Go through the records and copy each line where the string "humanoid" occurs.
::::::::
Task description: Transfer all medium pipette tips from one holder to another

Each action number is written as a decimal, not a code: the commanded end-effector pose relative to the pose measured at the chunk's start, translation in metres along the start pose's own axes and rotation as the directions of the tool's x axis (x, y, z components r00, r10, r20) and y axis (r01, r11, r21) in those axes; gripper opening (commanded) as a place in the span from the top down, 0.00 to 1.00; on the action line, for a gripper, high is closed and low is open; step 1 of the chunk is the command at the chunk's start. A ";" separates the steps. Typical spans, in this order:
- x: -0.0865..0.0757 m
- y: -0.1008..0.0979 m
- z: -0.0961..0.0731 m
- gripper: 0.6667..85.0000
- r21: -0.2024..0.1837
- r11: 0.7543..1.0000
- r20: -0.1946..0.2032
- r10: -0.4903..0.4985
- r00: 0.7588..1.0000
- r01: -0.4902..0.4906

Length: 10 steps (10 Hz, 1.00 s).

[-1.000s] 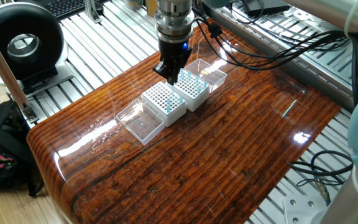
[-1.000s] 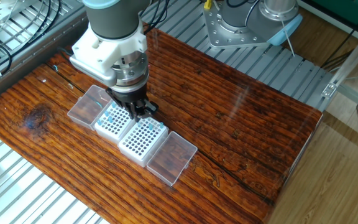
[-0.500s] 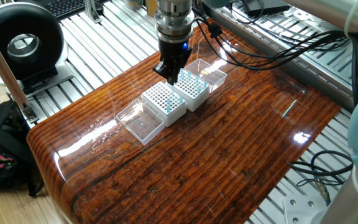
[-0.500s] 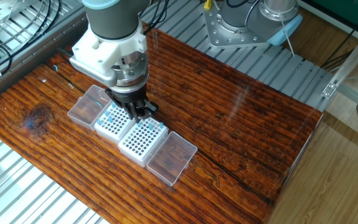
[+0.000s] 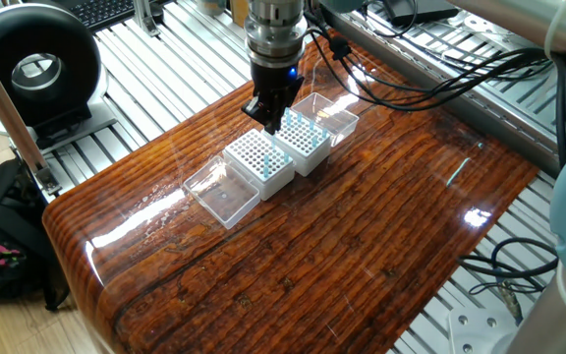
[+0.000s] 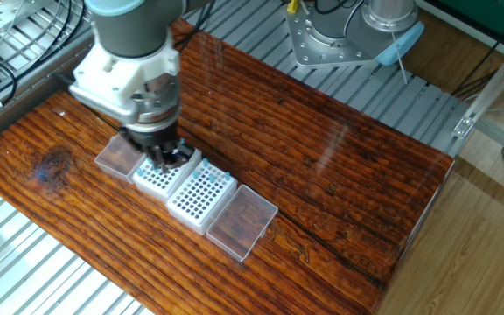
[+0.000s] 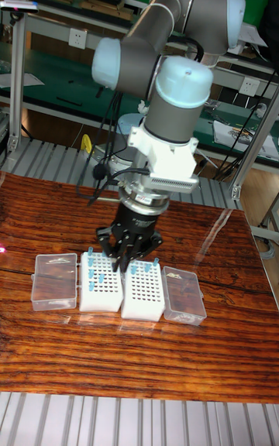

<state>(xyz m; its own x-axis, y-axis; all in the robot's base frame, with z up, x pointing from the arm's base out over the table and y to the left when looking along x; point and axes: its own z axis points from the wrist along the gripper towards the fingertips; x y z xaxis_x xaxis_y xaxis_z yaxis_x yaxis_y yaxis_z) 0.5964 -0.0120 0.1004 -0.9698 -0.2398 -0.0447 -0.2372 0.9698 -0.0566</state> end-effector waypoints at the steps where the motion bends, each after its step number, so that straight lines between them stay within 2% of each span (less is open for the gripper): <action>1: -0.012 -0.030 0.008 0.74 0.030 0.998 0.020 -0.055 0.998 0.054; 5: -0.014 -0.030 0.018 0.74 0.027 0.999 0.032 -0.047 0.998 0.046; 7: -0.008 -0.022 0.020 0.74 -0.014 0.999 0.021 -0.030 0.999 0.030; 10: -0.004 -0.019 0.020 0.74 -0.029 0.999 0.016 -0.025 1.000 0.025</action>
<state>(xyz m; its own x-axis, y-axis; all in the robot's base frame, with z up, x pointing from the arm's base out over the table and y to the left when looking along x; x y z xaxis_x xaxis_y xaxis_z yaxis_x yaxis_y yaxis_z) 0.6091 -0.0342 0.0826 -0.9591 -0.2770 -0.0579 -0.2738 0.9601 -0.0575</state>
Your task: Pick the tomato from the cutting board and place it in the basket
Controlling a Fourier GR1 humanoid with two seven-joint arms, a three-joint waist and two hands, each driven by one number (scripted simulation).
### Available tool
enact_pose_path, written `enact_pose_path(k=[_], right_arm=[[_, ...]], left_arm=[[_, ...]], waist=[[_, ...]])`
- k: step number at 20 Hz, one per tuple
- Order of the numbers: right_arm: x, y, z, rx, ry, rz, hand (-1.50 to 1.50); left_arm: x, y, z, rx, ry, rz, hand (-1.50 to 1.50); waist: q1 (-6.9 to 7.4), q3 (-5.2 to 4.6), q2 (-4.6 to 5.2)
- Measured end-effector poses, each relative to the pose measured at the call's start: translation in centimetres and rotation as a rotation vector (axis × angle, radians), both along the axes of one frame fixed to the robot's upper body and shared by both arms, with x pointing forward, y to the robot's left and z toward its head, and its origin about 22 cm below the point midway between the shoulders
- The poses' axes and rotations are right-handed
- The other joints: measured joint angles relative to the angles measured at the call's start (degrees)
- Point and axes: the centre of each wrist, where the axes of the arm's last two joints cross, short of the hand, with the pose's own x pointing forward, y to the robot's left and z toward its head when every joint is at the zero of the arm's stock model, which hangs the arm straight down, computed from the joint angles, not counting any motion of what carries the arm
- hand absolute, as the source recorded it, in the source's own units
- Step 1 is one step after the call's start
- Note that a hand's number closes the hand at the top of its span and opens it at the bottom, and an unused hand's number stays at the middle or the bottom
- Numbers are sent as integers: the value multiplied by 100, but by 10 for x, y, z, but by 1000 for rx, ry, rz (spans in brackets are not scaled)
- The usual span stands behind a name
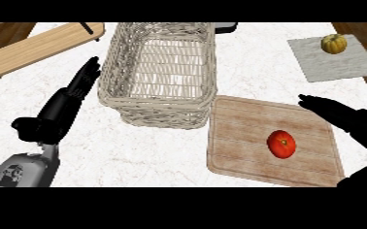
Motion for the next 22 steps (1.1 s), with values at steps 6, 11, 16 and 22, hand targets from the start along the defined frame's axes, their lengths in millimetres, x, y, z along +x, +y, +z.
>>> enact_pose_path(k=[6,11,16,22], right_arm=[[13,7,-26,3,-21,2,-150],[9,7,-33,38,-29,28,-150],[3,14,-43,54,-21,49,-150],[5,20,-40,17,-20,39,-150]], left_arm=[[3,4,-2,0,8,2,0],[2,1,-3,2,2,3,0],[2,6,-2,0,4,2,0],[2,4,-5,-1,3,2,0]], waist=[[-4,-1,1],[-19,-2,-3],[-21,-2,-3],[-20,-3,-4]])
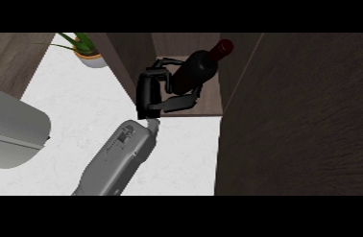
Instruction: Pick up the wine, place it into the cabinet and close the cabinet
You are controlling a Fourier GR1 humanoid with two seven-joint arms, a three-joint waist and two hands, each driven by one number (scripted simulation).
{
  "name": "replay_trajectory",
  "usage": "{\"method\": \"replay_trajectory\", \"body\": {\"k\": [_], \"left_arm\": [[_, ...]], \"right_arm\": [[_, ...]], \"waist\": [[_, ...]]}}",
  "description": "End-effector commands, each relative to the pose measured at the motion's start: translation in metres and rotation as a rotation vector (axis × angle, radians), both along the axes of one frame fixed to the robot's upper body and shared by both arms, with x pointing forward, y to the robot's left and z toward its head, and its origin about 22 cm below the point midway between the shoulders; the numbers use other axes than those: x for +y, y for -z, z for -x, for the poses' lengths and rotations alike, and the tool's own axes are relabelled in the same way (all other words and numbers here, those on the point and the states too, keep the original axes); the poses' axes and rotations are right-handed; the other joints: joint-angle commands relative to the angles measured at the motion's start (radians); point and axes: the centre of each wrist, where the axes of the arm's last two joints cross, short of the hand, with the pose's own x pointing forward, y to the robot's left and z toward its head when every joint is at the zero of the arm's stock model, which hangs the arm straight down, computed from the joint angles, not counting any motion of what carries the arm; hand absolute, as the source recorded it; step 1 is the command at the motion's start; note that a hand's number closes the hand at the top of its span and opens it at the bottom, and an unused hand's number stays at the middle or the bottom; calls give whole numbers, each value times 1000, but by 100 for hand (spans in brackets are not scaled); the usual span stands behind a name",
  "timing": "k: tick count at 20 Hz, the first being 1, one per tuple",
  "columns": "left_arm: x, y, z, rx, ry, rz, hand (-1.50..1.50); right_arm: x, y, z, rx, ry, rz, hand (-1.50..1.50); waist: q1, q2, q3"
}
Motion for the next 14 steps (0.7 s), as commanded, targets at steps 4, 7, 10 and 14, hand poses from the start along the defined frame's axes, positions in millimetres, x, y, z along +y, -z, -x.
{"method": "replay_trajectory", "body": {"k": [4, 7, 10, 14], "left_arm": [[3, -13, -25, 36, 25, -9, 150], [3, -15, -31, 61, -4, -12, 150], [8, 4, -46, 69, -17, -46, 150], [2, -3, -54, 71, -25, -38, 150]], "right_arm": [[0, -20, 26, -39, -54, -54, -150], [2, -15, 27, -19, -66, -50, -150], [1, 1, 10, -25, -80, -56, -150], [3, -7, 12, -25, -75, -67, -150]], "waist": [[1, -1, 0], [3, -2, 0], [-7, 4, 0], [-11, 4, 0]]}}
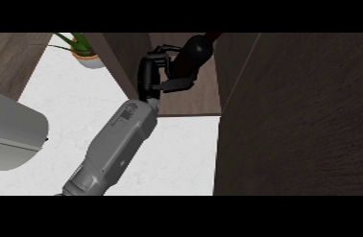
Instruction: Pick up the wine, place it into the cabinet and close the cabinet
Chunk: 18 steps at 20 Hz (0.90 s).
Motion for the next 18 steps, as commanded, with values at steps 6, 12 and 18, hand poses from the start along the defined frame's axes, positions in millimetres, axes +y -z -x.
{"method": "replay_trajectory", "body": {"k": [6, 12, 18], "left_arm": [[2, 0, -17, -84, -49, -73, 150], [3, -12, -36, -90, -114, -97, 150], [9, -8, -40, -58, -120, -21, 150]], "right_arm": [[7, -15, 31, -20, -48, -43, -150], [-1, -2, 22, -16, -65, -32, -150], [-3, 2, 22, -42, -75, -62, -150]], "waist": [[1, -1, -1], [-9, 4, 0], [-27, 9, 0]]}}
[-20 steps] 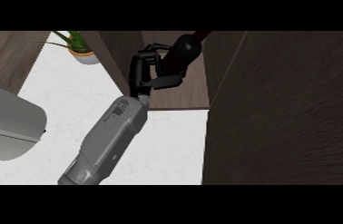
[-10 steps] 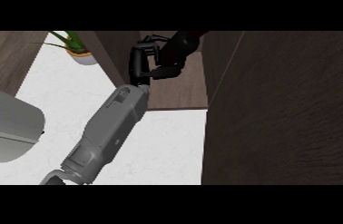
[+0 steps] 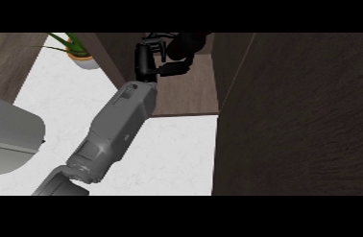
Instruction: Pick up the wine, place it into the cabinet and close the cabinet
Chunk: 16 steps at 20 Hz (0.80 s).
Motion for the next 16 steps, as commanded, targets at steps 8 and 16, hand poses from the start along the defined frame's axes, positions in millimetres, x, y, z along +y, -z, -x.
{"method": "replay_trajectory", "body": {"k": [8, 16], "left_arm": [[13, 17, 2, 69, -32, 206, 150], [17, 13, -4, 77, -42, 154, 150]], "right_arm": [[5, -17, 19, -26, -75, -29, -150], [14, -13, 16, -42, -68, -45, -150]], "waist": [[-10, 1, -2], [-17, 10, -2]]}}
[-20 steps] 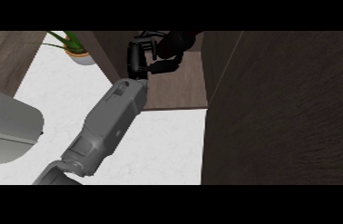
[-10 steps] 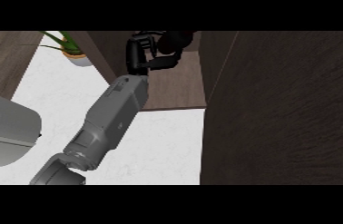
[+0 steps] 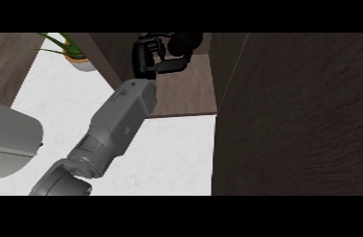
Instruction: Pick up the wine, place it into the cabinet and close the cabinet
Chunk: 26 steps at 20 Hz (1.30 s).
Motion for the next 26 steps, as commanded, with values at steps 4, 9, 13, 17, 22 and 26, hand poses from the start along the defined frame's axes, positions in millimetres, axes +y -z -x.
{"method": "replay_trajectory", "body": {"k": [4, 9, 13, 17, 22, 26], "left_arm": [[13, 3, -3, 26, -57, -25, 150], [13, 5, -3, 62, -73, -51, -150], [17, 24, 6, 70, -99, -96, -150], [26, 34, 10, 79, -116, -156, -150], [25, 32, 9, 87, -127, -179, -150], [32, 39, 12, 66, -143, -157, -150]], "right_arm": [[-6, 0, 14, -27, -32, -11, -150], [-7, -8, 8, -43, -13, -20, -150], [-7, -5, 18, -28, -23, -18, -150], [-5, -2, 16, -32, -47, -32, -150], [-6, -5, 10, -32, -22, -6, -150], [-1, -7, 8, -56, -31, -15, -150]], "waist": [[2, 10, -6], [-6, 15, -7], [-5, 13, -6], [-21, 20, -6], [-17, 21, -7], [-15, 22, -8]]}}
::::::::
» ANSWER BELOW:
Controlling a Fourier GR1 humanoid with two seven-joint arms, a three-joint waist and two hands, each driven by one number (scripted simulation).
You are controlling a Fourier GR1 humanoid with two seven-joint arms, a three-joint waist and two hands, each driven by one number (scripted simulation).

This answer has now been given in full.